• [Instructions for the task]: Copy the lines below exactly. Start at the first and finish with the line containing "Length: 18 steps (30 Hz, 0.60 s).".

• [Supplied data]:
━━━━━━━━

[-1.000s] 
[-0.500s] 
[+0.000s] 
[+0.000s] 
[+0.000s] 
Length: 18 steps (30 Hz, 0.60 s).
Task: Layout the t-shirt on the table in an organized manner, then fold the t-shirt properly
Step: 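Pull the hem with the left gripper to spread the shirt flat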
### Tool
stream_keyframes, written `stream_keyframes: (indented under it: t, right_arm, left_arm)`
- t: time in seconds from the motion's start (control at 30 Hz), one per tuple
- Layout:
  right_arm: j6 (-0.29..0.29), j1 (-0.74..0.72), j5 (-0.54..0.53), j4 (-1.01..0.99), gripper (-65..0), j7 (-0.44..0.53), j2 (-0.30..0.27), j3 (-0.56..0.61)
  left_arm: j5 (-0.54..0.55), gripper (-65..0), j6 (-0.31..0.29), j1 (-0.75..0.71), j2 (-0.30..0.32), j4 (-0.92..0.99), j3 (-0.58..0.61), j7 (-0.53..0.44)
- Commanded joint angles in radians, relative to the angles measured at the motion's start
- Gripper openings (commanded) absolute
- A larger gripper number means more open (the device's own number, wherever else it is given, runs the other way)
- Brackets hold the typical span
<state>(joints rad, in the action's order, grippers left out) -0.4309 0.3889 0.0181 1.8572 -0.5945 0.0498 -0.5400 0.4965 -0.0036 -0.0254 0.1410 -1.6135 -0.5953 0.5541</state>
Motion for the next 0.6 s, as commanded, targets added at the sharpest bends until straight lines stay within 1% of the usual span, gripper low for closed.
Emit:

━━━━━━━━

• [Solution below]:
[-1.000s] 
[-0.500s] 
[+0.000s] 
[+0.000s] 
[+0.000s] 
Length: 18 steps (30 Hz, 0.60 s).

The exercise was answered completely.